| PROBLEM |
For the entries below, the result should be an exact transcription of the lines from the one with "<point>430,14</point>" up to and including the one with "Annotation job — mark the beige", and only those.

Stored data
====================
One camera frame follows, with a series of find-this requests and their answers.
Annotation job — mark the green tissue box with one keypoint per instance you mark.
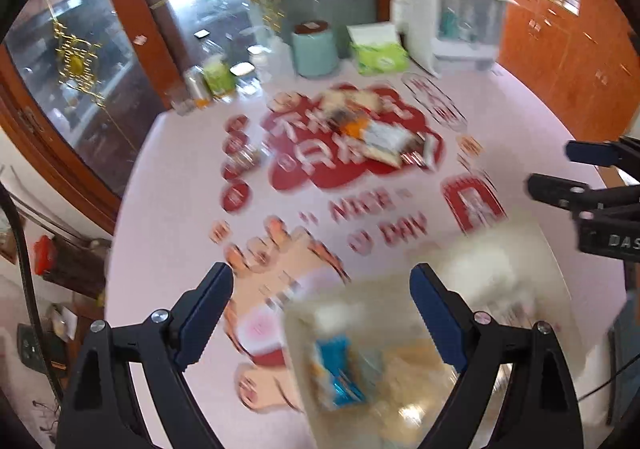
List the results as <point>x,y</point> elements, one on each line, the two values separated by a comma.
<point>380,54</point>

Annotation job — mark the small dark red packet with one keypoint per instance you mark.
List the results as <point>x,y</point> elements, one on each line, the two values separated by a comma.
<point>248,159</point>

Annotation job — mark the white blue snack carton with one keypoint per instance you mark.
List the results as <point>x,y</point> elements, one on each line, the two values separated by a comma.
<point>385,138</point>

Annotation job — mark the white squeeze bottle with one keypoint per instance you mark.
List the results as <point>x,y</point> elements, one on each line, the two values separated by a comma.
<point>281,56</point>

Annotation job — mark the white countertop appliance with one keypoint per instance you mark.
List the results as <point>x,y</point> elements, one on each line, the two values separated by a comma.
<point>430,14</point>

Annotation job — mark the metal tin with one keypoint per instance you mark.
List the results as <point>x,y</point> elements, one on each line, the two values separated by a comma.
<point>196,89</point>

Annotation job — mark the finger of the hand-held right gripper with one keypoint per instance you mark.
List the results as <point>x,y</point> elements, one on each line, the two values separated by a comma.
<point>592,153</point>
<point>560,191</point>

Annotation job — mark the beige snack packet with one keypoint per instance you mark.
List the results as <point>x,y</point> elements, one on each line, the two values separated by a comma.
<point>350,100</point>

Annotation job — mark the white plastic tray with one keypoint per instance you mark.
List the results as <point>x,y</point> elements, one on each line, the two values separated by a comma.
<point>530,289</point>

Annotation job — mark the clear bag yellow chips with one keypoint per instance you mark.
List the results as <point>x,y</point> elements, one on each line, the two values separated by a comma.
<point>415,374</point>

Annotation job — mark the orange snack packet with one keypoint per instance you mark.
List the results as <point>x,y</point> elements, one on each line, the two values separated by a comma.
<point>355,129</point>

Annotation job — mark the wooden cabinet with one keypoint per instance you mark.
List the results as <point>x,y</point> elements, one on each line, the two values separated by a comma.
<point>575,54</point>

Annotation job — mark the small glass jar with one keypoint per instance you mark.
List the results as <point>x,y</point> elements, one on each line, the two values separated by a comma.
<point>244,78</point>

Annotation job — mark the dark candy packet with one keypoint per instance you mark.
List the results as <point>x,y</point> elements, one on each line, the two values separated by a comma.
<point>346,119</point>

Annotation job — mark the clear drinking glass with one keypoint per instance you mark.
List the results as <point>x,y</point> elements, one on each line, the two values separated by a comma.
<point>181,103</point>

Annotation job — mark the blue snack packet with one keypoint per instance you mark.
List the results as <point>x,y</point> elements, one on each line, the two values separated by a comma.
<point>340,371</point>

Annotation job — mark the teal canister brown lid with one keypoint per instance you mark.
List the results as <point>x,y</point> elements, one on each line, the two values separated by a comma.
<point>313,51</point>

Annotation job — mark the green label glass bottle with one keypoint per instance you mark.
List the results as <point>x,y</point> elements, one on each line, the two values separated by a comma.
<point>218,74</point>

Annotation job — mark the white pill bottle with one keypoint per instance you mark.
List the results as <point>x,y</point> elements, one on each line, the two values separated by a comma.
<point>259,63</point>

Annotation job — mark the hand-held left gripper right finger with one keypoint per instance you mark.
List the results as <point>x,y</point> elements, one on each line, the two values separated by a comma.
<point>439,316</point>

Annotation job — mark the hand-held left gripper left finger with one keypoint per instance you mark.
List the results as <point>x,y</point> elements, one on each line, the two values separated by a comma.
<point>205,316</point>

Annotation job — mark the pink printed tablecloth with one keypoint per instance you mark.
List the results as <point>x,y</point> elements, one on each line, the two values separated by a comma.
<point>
====================
| RESPONSE |
<point>430,14</point>

Annotation job — mark the metal tin with one keypoint per instance you mark.
List the results as <point>x,y</point> elements, one on each line, the two values separated by a comma.
<point>196,89</point>

Annotation job — mark the finger of the hand-held right gripper with one keypoint per instance you mark.
List the results as <point>x,y</point> elements, one on each line, the two values separated by a comma.
<point>592,153</point>
<point>560,191</point>

Annotation job — mark the beige snack packet with one keypoint per instance you mark.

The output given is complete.